Geography
- Location: Chepstow, Monmouthshire, Wales
- Coordinates: 51°38′20″N 2°41′24″W﻿ / ﻿51.6390°N 2.6900°W

Organisation
- Care system: Local authority and private subscription to 1948; NHS from 1948
- Type: Specialist

Services
- Speciality: Burns unit

History
- Founded: 1942

Links
- Lists: Hospitals in Wales

= St Lawrence Hospital, Chepstow =

St Lawrence Hospital (Ysbyty St Lawrence) was a specialist plastic surgery and burns hospital on the west side of St Lawrence Road in Chepstow, Wales.

==History==
St Lawrence Hospital was opened in 1942, on the opposite side of the road to Mount Pleasant Hospital, and was used by the War Department throughout the rest of the Second World War as a military hospital; patients included Italian prisoners of war.
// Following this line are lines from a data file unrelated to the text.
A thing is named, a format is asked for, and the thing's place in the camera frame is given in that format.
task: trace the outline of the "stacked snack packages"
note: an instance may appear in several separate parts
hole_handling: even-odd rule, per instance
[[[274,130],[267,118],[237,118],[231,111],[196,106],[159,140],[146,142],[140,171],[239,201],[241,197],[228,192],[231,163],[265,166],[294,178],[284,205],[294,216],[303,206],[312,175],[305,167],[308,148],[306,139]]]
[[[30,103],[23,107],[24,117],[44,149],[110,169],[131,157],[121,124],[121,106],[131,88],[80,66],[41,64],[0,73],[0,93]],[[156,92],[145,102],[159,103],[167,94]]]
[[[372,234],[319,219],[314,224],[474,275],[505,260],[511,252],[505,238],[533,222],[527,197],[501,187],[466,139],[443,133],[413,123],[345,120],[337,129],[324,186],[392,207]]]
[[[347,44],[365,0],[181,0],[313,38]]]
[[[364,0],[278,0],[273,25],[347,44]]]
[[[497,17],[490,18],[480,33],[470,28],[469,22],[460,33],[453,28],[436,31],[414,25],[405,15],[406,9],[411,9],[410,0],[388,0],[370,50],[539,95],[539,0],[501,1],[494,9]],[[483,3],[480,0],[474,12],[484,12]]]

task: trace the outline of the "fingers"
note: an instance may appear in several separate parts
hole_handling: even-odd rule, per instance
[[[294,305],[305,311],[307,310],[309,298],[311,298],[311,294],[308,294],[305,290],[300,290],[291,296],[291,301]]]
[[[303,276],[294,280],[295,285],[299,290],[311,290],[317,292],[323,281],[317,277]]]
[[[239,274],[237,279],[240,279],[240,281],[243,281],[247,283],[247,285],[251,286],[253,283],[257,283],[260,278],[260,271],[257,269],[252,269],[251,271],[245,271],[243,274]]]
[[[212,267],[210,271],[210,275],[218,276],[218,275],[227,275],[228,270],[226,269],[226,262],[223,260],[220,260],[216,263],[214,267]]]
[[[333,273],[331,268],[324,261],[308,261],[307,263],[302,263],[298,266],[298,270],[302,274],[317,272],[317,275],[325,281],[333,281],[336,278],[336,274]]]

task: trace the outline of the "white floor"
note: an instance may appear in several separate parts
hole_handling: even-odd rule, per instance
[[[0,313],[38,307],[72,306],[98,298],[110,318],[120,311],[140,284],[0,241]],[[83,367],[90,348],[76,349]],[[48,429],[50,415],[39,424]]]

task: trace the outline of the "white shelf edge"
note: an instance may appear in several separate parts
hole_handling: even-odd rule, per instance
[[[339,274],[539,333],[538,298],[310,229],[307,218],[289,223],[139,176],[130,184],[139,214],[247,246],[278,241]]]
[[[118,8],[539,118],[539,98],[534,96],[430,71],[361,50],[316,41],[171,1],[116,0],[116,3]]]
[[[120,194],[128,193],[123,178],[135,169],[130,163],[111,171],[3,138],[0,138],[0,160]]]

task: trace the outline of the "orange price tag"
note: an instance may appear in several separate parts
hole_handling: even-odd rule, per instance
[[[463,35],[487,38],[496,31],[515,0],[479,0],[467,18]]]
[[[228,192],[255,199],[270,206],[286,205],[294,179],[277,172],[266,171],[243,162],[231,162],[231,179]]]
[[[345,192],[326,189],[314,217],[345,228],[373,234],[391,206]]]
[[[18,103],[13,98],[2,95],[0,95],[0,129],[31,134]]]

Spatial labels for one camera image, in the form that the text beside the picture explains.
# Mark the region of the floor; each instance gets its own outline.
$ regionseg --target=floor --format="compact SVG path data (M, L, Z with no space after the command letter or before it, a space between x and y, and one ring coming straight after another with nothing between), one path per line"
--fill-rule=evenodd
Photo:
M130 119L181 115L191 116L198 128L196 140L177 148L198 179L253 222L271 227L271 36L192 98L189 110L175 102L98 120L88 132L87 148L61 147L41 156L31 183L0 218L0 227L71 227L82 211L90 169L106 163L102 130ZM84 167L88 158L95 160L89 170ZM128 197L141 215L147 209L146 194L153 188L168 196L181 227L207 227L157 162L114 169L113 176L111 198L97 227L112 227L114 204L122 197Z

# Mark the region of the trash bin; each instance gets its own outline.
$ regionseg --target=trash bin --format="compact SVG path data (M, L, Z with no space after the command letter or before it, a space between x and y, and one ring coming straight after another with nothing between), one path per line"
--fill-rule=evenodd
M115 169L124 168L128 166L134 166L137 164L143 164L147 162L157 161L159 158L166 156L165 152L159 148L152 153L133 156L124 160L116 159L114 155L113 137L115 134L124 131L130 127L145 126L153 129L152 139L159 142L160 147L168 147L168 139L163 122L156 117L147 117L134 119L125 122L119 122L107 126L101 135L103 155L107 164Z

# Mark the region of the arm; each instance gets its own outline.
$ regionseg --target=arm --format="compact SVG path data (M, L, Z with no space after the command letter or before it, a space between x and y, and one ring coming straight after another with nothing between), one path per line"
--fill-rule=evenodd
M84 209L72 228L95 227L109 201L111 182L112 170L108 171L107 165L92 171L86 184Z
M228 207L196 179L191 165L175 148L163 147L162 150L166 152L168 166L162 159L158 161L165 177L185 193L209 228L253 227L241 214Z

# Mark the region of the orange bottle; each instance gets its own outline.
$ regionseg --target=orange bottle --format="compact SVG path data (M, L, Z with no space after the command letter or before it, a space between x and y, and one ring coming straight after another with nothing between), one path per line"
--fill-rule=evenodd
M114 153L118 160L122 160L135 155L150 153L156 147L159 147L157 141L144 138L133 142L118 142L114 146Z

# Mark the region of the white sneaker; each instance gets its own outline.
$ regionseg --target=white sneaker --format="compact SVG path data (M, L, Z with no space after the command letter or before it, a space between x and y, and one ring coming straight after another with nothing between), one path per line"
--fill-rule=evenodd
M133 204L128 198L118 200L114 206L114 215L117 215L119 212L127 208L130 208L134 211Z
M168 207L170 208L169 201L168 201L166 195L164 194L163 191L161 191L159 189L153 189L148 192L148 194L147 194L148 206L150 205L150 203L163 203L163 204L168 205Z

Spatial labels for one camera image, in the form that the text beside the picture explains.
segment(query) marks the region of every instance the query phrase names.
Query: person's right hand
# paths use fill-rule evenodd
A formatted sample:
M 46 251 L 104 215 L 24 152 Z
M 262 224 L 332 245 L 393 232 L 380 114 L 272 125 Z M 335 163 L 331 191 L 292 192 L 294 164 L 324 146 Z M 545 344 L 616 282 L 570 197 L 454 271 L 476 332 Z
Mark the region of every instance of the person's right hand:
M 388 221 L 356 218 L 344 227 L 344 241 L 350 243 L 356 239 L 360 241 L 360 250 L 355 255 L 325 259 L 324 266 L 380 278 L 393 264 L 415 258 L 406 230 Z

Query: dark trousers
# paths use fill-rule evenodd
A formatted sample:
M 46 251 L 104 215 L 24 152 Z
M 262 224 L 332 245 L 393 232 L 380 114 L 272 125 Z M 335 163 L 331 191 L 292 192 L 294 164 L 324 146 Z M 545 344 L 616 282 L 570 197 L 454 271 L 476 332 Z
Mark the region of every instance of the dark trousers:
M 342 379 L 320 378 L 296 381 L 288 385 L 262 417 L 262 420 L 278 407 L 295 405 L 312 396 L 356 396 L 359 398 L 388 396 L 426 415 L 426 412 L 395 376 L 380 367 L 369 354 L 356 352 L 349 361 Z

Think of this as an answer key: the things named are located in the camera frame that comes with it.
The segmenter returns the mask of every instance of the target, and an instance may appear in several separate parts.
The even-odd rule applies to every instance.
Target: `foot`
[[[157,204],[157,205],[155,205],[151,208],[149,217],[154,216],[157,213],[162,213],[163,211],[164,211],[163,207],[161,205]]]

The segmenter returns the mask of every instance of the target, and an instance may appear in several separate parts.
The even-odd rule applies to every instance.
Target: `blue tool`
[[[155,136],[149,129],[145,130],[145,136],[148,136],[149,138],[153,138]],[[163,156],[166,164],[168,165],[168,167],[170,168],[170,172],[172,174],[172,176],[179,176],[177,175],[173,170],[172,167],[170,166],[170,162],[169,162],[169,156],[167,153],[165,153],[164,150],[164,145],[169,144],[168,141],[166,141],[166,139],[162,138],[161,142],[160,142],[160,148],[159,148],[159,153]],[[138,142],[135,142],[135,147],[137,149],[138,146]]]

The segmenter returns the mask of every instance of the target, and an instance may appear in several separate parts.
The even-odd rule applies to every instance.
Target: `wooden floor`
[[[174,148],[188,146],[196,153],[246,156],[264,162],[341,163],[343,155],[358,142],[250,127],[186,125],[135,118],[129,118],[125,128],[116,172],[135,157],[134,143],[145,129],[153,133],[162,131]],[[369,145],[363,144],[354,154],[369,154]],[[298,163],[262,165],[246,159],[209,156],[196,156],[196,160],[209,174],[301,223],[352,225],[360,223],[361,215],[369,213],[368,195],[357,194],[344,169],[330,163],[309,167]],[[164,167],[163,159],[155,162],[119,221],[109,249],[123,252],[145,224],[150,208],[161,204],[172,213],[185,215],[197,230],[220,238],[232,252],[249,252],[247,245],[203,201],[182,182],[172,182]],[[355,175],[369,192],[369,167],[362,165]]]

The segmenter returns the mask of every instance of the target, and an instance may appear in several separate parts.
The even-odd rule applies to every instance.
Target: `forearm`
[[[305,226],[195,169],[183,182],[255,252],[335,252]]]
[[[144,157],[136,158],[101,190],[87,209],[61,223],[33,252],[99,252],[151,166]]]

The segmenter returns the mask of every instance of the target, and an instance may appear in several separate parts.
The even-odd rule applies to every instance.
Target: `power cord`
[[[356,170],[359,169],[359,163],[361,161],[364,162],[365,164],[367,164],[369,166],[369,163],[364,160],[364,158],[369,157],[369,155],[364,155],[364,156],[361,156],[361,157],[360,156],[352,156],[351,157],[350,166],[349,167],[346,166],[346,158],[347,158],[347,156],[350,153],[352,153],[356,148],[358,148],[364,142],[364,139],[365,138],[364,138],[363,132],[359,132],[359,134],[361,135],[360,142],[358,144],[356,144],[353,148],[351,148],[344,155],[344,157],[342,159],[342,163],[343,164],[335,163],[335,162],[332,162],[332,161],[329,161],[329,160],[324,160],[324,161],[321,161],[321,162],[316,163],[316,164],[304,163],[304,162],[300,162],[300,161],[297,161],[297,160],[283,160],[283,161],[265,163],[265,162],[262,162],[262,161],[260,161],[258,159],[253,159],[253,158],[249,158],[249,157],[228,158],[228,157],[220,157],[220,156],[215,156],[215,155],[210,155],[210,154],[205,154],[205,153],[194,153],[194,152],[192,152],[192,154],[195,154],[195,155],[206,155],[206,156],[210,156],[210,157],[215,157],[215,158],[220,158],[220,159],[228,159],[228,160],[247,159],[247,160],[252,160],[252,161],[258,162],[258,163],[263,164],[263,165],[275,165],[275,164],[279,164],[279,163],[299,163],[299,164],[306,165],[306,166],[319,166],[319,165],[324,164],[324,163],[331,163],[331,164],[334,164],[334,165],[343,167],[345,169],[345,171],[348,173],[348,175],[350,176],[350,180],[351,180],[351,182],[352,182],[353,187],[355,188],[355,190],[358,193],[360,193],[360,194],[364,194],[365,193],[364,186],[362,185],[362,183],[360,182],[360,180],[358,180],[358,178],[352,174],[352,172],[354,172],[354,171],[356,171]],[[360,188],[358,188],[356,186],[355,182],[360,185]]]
In September 1949, it was taken over by the Welsh Hospital Board and the Newport and East Monmouthshire Hospital Management Committee, to form a plastic surgery unit. Expansion in the 1950s brought the number of beds to 124, including a burns unit for which it became particularly well known. The lead surgeon in charge of the hospital at the time was Emlyn Evans Lewis (1905-1969).

In 1994 the burns and plastic surgery units were transferred to Morriston Hospital, Swansea. The hospital was later demolished and the site used for housing.